Je me souviens d’un jour où il ne pouvait pas faire la représentation, et il m’a demandé de le remplacer… mon dieu ! Toute excitée et avec la confiance d’une étudiante en théâtre, j’ai dit oui ! Je me souviens avoir beaucoup répété pour cette présentation. Je me souviens aussi très bien du moment où une fille m’a dit d’une voix étonnée : « Tu es magicienne ? ». C’est à ce moment que quelque chose en moi s’est transformé…
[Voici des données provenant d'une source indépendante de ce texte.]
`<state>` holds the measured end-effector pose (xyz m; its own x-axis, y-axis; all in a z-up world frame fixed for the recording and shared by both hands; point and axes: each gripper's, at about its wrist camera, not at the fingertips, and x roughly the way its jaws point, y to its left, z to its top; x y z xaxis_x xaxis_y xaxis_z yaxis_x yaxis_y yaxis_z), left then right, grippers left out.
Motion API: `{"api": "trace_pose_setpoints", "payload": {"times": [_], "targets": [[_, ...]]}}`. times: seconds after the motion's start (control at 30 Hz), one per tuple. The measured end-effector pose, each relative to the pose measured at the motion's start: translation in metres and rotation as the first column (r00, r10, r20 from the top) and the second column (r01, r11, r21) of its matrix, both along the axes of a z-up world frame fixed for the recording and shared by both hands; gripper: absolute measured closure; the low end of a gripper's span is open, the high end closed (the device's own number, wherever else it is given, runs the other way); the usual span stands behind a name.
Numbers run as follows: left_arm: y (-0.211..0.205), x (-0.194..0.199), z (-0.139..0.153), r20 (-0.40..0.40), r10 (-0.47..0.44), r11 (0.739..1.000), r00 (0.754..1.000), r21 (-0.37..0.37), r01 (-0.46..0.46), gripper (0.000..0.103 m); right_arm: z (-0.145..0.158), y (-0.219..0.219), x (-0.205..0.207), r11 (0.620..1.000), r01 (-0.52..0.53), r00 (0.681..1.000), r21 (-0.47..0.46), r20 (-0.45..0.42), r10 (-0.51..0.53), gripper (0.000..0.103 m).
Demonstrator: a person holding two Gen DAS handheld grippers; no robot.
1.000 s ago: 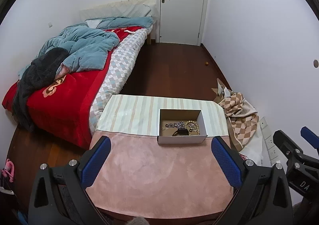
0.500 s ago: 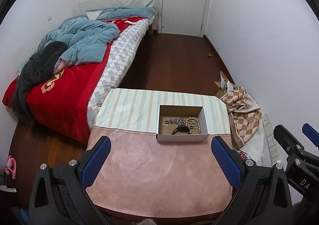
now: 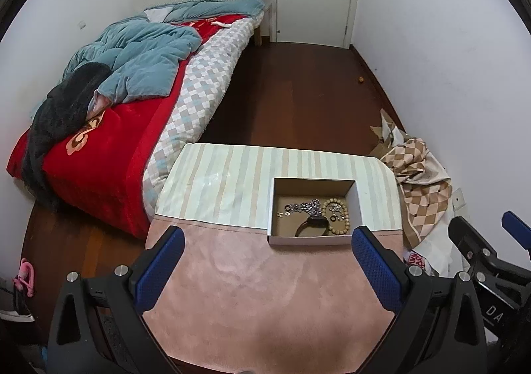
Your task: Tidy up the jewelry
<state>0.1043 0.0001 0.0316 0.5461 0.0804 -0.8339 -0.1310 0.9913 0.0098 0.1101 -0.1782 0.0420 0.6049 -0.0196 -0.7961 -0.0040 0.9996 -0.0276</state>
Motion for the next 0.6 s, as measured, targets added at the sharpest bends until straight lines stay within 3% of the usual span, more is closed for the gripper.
{"api": "trace_pose_setpoints", "payload": {"times": [0.6], "targets": [[0.005,0.012,-0.015,-0.043,0.010,1.000,0.999,0.006,-0.010,0.000,-0.018,0.002,0.016,1.000,0.005,0.999,-0.014,-0.041,-0.005,0.000]]}}
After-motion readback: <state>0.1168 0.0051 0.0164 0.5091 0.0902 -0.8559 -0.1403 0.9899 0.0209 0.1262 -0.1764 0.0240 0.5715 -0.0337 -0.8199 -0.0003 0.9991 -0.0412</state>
Par la suite, le temps a passé et nous avons arrêté de travailler ensemble. Le magicien a poursuivi une autre carrière et de mon côté je suivais une formation d’actrice. J’ai commencé à étudier de mon côté, puis j’ai rencontré l’artiste magicien Bruno Tarnecci. Je lui ai demandé à quoi ressemblait l’art magique, quels étaient les secrets ? les effets ? Il a toujours été très généreux et a partagé beaucoup de son expérience avec moi. Quelque temps plus tard, nous sommes devenus amis et avons commencé à travailler ensemble. C’est comme un frère magique pour moi.
Quand j’ai terminé ma formation d’actrice et que j’ai dû m’éloigner un peu de la magie, je me suis sentie divisée ! J’ai commencé une carrière dans des pièces de théâtre professionnelles, des courts-métrages, puis des castings sont arrivés. Le temps me manquait pour l’art magique, et le moment était venu de travailler sur ce que j’avais étudié auparavant. Au bout de quelques mois, j’ai commencé à me produire de manière autodidacte, toujours avec l’intention de fusionner magie et théâtre ou au moins d’apporter à la magie mon côté scénique.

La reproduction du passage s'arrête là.